- _Instructions to follow_
Report every line in the records below that holds the word "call".

- _Excerpted records_
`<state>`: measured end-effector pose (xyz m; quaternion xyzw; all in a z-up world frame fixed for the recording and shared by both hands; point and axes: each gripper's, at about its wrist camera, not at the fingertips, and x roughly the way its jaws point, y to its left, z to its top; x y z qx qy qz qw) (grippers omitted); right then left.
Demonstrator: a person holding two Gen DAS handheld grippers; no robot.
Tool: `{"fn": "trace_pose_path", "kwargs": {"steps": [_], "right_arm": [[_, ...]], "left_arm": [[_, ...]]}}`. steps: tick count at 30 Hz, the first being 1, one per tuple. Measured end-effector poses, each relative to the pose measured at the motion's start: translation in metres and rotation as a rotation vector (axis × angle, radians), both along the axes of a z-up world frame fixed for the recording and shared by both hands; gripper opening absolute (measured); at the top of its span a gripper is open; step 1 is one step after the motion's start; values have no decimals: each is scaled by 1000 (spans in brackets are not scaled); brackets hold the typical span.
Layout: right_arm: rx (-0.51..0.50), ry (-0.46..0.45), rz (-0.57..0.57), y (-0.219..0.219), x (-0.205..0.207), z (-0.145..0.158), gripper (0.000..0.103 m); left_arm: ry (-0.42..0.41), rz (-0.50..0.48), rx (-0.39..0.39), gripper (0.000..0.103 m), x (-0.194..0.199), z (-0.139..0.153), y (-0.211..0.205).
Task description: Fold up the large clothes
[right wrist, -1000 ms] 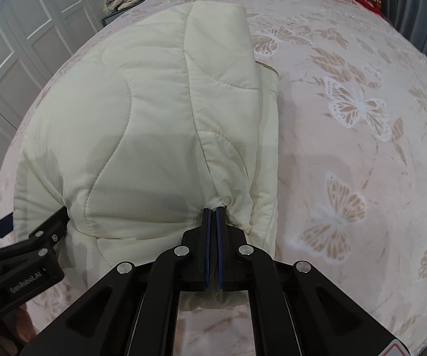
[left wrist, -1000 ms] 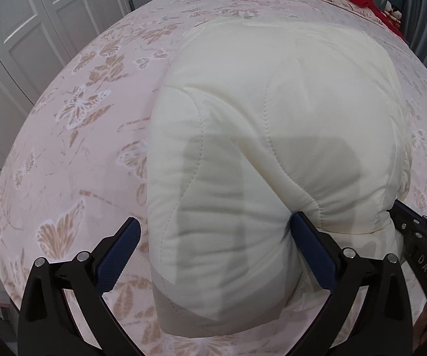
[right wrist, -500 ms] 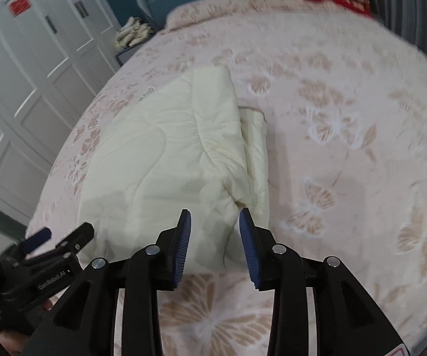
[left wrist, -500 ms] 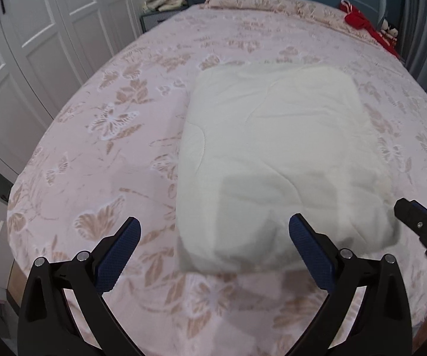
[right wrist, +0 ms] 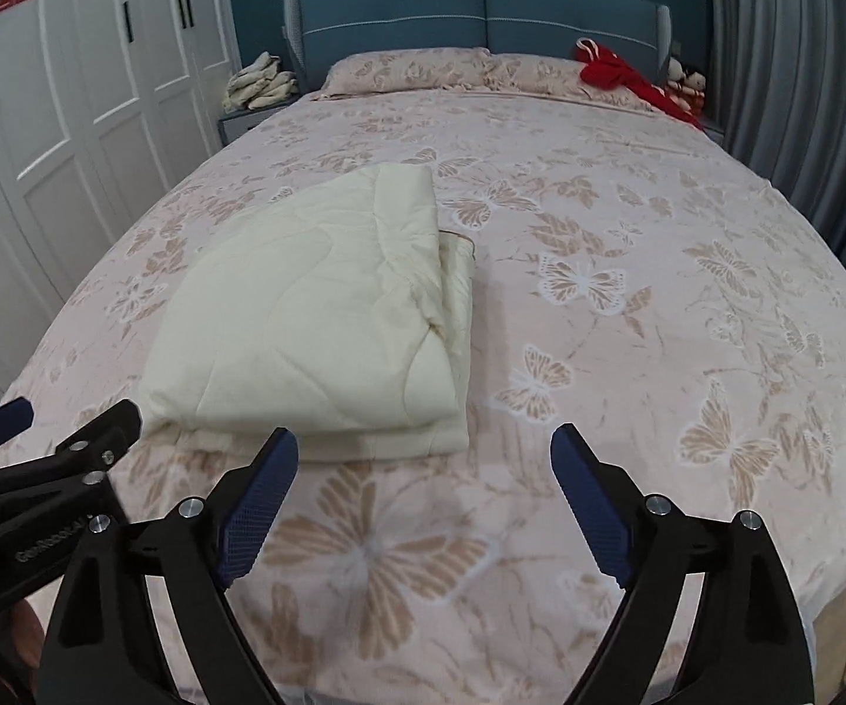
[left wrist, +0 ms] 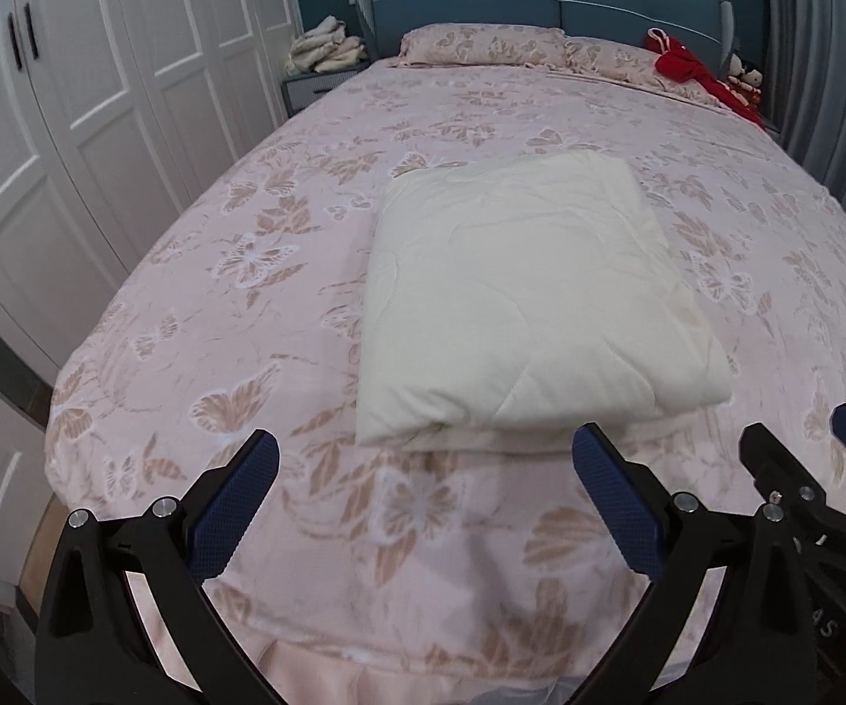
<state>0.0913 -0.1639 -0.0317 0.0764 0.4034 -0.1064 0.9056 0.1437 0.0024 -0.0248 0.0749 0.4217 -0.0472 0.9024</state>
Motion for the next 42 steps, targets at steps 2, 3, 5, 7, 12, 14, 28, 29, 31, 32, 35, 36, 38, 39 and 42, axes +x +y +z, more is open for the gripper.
{"fn": "trace_pose_path", "kwargs": {"steps": [2, 3, 5, 7, 12, 14, 28, 29, 31, 32, 35, 36, 38, 39, 42], "right_arm": [[0, -5, -2, 3, -9, 2, 86], [5, -7, -2, 4, -11, 2, 86], [21, -7, -6, 6, -18, 2, 86], [36, -5, -10, 9, -24, 1, 86], [45, 1, -18, 17, -41, -2, 86], [35, 2, -18, 20, -47, -3, 86], [3, -25, -34, 28, -76, -5, 86], [2, -27, -40, 28, -78, -6, 86], [-2, -26, -46, 27, -80, -6, 86], [-3, -25, -48, 26, -81, -7, 86], [-4, -24, -55, 24, -83, -9, 86], [-5, -24, -57, 23, -83, -9, 86], [-7, -17, -57, 23, -84, -12, 86], [-8, -15, -56, 22, -85, -13, 86], [-10, -9, -56, 22, -86, -15, 86]], "left_arm": [[-8, 2, 3, 98, -8, 0, 3], [-10, 5, 0, 98, -12, -1, 6], [-13, 14, -7, 98, -21, -1, 11], [-27, 23, -8, 98, -29, 0, 14], [-52, 36, -2, 98, -47, -2, 19], [-50, 37, -6, 98, -53, -4, 22], [-80, 45, -17, 98, -76, -12, 26], [-86, 47, -15, 98, -78, -13, 26], [-91, 47, -11, 98, -79, -14, 25], [-93, 48, -9, 98, -80, -14, 24], [-97, 48, -7, 98, -83, -15, 23], [-97, 47, -6, 98, -83, -16, 22], [-97, 44, -1, 98, -84, -16, 22], [-97, 43, 2, 98, -84, -17, 21], [-90, 39, 0, 98, -85, -18, 21]]}}
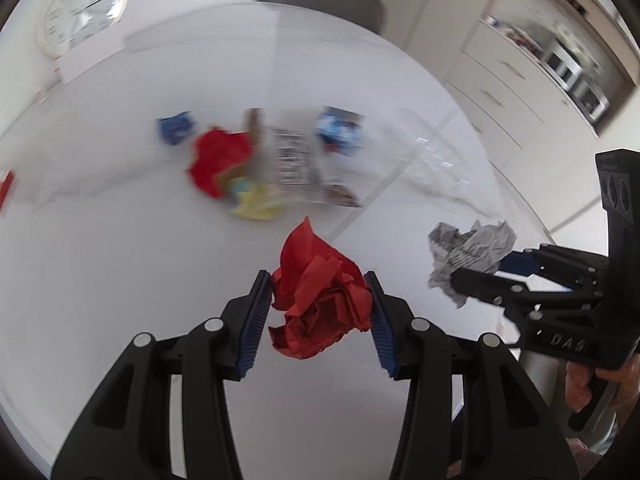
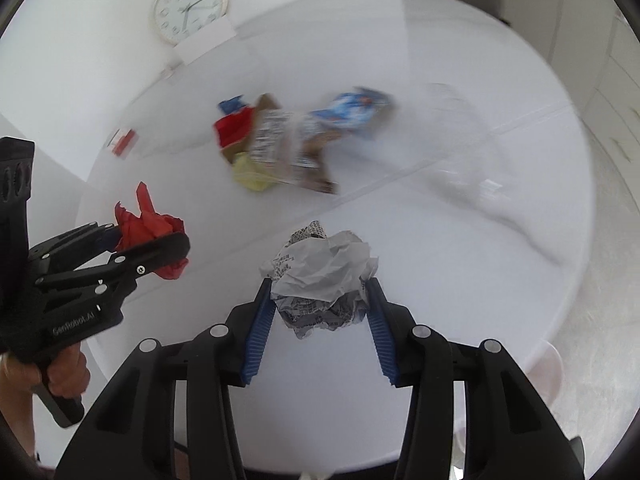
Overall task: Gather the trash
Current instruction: 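Drop the crumpled paper into the white bin with the right tool while the left tool drops the red tissue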
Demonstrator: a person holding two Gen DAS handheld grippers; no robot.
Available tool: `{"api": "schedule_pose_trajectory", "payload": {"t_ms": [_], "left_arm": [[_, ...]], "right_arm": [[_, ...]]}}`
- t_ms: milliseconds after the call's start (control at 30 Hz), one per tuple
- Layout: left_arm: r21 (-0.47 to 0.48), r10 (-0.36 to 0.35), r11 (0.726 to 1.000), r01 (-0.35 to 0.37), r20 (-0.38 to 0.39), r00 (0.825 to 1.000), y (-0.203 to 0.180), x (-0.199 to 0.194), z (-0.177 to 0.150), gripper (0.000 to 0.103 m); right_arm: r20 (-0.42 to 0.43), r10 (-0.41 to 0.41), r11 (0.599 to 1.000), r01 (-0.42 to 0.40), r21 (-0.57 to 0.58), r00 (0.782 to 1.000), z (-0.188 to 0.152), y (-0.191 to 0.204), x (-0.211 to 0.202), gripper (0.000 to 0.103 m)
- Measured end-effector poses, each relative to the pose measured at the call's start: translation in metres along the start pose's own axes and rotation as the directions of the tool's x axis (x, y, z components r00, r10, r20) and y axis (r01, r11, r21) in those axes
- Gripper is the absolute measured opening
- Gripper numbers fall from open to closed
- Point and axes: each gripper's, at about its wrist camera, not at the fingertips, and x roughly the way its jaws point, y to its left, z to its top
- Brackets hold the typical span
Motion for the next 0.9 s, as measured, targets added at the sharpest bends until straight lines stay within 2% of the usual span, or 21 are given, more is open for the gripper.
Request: {"api": "schedule_pose_trajectory", "payload": {"t_ms": [100,233,333,433,600,667,733,867,900], "left_arm": [[0.069,-0.040,0.997,0.040,-0.014,0.999,-0.040,0.004,0.000,0.046],[0.140,-0.075,0.987,0.078,-0.031,0.997,-0.094,0.012,0.000,0.046],[0.167,-0.090,0.981,0.097,-0.051,0.995,-0.132,0.021,-0.001,0.046],[0.185,-0.101,0.976,0.112,-0.066,0.993,-0.168,0.030,-0.003,0.046],[0.211,-0.087,0.972,0.106,-0.099,0.991,-0.220,0.047,-0.008,0.046],[0.223,-0.085,0.969,0.107,-0.108,0.991,-0.240,0.053,-0.012,0.046],[0.235,-0.080,0.966,0.106,-0.119,0.990,-0.259,0.060,-0.016,0.046],[0.257,-0.071,0.960,0.109,-0.151,0.986,-0.289,0.075,-0.022,0.046],[0.266,-0.075,0.957,0.116,-0.161,0.984,-0.298,0.079,-0.023,0.046]], "right_arm": [[0.026,-0.055,0.996,0.053,0.073,0.998,-0.029,-0.045,-0.035,0.046],[0.007,-0.168,0.978,0.166,0.131,0.986,-0.070,-0.105,-0.063,0.047],[-0.036,-0.203,0.962,0.206,0.177,0.979,-0.101,-0.154,-0.068,0.047],[-0.091,-0.222,0.953,0.236,0.192,0.971,-0.128,-0.196,-0.052,0.048],[-0.184,-0.157,0.959,0.194,0.207,0.970,-0.158,-0.249,0.004,0.052],[-0.214,-0.123,0.964,0.167,0.205,0.969,-0.164,-0.260,0.027,0.060],[-0.250,-0.112,0.967,0.163,0.195,0.962,-0.166,-0.268,0.045,0.073],[-0.249,-0.111,0.966,0.164,0.200,0.962,-0.165,-0.285,0.044,0.079],[-0.234,-0.115,0.964,0.165,0.209,0.966,-0.166,-0.289,0.036,0.084]]}}
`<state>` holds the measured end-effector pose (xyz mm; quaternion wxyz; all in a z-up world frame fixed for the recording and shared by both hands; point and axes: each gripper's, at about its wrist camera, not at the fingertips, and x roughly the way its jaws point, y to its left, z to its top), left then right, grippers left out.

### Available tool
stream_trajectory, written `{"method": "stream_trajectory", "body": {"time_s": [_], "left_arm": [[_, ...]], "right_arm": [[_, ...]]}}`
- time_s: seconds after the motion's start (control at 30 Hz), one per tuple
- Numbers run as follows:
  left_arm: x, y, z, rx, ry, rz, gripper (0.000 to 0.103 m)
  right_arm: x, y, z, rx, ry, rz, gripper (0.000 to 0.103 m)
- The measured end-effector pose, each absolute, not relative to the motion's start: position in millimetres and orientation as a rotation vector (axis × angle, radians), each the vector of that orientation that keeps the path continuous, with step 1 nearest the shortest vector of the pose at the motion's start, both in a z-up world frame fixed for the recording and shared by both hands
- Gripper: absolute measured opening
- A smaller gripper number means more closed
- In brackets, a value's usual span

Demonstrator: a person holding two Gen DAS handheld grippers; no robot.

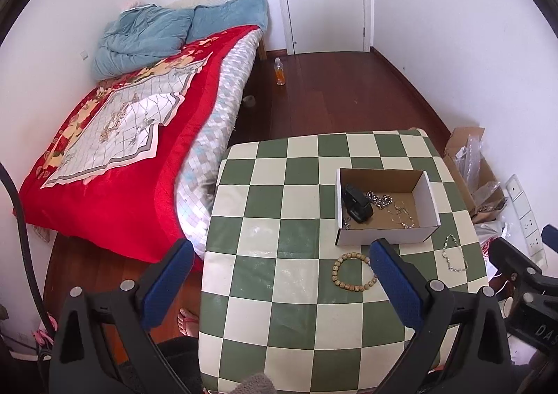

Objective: Organize jewelry
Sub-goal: 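Grasp the wooden bead bracelet with the left tool while the right tool grasps the silver link chain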

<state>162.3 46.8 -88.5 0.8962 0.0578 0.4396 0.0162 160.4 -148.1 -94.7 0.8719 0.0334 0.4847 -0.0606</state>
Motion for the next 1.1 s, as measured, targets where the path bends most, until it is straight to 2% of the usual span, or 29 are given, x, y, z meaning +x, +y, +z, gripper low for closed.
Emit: {"method": "stream_trajectory", "body": {"time_s": [0.17, 0.33, 0.5, 0.63, 0.8, 0.87, 0.93, 1.0, 1.07, 1.1], "left_arm": [[166.5, 45.4, -112.8, 0.157, 0.945, 0.086, 0.103], [185.2, 45.3, -173.9, 0.17, 1.069, 0.136, 0.103], [203.8, 46.6, -229.8, 0.134, 1.194, 0.158, 0.103], [220.2, 46.3, -264.2, 0.098, 1.271, 0.163, 0.102], [236.9, 39.7, -292.2, 0.051, 1.336, 0.11, 0.102], [241.3, 35.0, -300.3, 0.044, 1.357, 0.082, 0.102], [243.9, 29.3, -306.6, 0.059, 1.37, 0.065, 0.098], [245.1, 22.0, -312.4, 0.083, 1.383, 0.044, 0.096], [245.4, 14.5, -317.6, 0.111, 1.39, 0.023, 0.089], [245.2, 11.4, -320.3, 0.122, 1.396, 0.016, 0.083]], "right_arm": [[147.7, -175.8, -105.5, 0.167, 1.025, -0.154, 0.103], [141.8, -222.9, -150.3, 0.213, 1.105, -0.283, 0.102], [148.5, -267.6, -215.7, 0.273, 1.22, -0.336, 0.085], [161.5, -292.0, -265.1, 0.321, 1.288, -0.348, 0.085], [182.2, -306.0, -315.1, 0.319, 1.348, -0.377, 0.072], [188.9, -308.7, -326.5, 0.315, 1.358, -0.389, 0.071], [193.4, -309.7, -332.3, 0.324, 1.358, -0.397, 0.07], [198.6, -308.2, -339.1, 0.319, 1.359, -0.402, 0.063], [201.7, -304.8, -343.9, 0.296, 1.363, -0.41, 0.058], [203.5, -301.7, -344.3, 0.273, 1.353, -0.407, 0.055]]}}
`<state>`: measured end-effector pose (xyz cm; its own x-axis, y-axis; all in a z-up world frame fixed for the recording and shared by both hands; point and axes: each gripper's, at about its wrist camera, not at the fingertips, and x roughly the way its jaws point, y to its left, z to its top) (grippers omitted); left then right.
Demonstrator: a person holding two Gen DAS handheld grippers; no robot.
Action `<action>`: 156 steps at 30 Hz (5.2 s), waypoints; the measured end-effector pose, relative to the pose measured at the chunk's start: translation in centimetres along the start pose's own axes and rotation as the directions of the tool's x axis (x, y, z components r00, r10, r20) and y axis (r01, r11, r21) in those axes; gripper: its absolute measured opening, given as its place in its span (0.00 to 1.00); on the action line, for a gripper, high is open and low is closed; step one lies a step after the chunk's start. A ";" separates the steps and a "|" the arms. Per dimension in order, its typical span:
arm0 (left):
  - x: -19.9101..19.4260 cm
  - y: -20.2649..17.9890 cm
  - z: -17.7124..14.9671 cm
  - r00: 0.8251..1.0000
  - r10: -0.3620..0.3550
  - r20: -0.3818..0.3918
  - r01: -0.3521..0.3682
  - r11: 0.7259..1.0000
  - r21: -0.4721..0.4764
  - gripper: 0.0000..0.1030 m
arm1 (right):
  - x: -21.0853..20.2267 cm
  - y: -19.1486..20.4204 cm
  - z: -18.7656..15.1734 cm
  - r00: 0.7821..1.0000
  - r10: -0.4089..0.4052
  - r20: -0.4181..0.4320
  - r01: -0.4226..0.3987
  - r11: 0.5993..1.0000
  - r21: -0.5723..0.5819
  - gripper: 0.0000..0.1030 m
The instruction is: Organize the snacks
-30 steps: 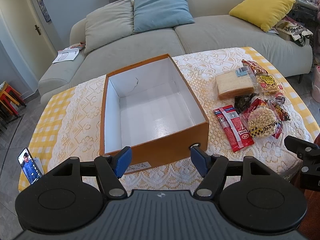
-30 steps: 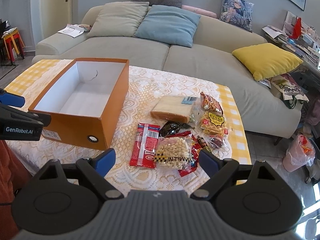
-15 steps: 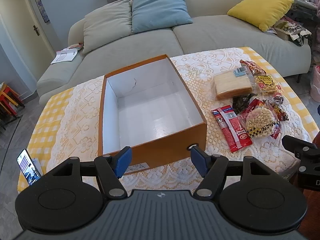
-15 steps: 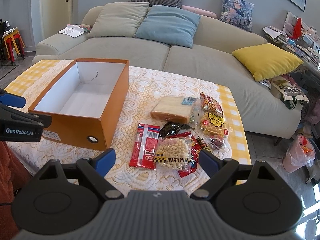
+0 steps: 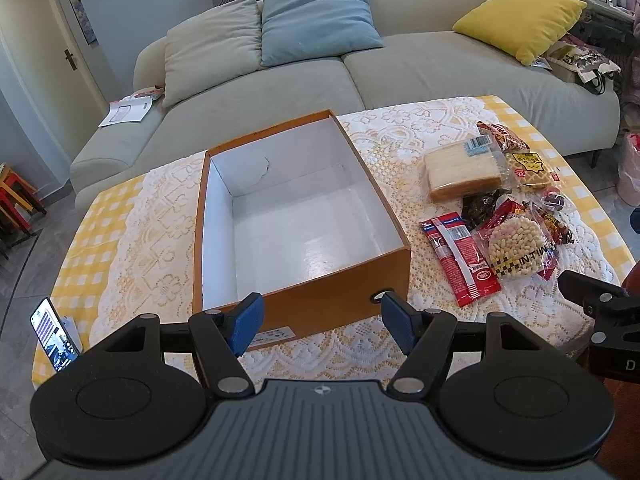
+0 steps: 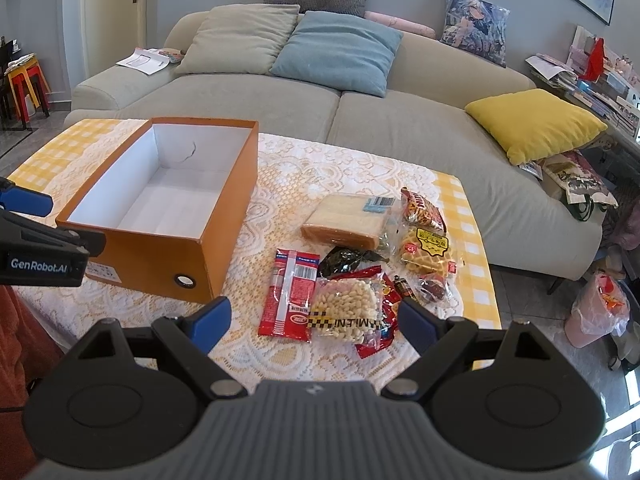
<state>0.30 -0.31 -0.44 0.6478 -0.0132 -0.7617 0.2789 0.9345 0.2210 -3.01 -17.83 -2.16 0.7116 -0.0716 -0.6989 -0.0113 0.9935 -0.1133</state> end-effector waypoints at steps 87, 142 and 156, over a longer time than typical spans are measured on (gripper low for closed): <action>15.1 -18.9 6.8 0.921 -0.309 -0.235 0.343 0.932 0.118 0.54 | 23.5 -19.3 -4.1 0.841 0.461 -0.283 -0.038 0.573 0.819 0.46; 16.6 -13.9 3.5 0.962 -0.196 -0.191 0.257 0.886 0.386 0.82 | 22.1 -9.7 -0.9 0.909 0.183 -0.373 -0.141 0.980 0.139 0.87; 15.8 -15.6 1.7 0.988 -0.136 -0.067 0.151 0.849 0.507 0.84 | 21.9 -9.6 -1.4 0.924 0.056 -0.377 -0.037 0.998 0.058 0.63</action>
<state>7.39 -15.67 -14.92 0.5548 -0.1159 -0.8238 0.6940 0.6106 0.3815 11.71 -29.07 -17.34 0.3920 -0.0438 -0.9189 0.0027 0.9989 -0.0464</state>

- _Expected output_
- t_ms: milliseconds after the call's start (control at 30 Hz), one per tuple
- Measured end-effector poses, each relative to the pose measured at the call's start: translation in metres along the start pose's own axes and rotation as the directions of the tool's x axis (x, y, z components r00, r10, r20) and y axis (r01, r11, r21) in those axes

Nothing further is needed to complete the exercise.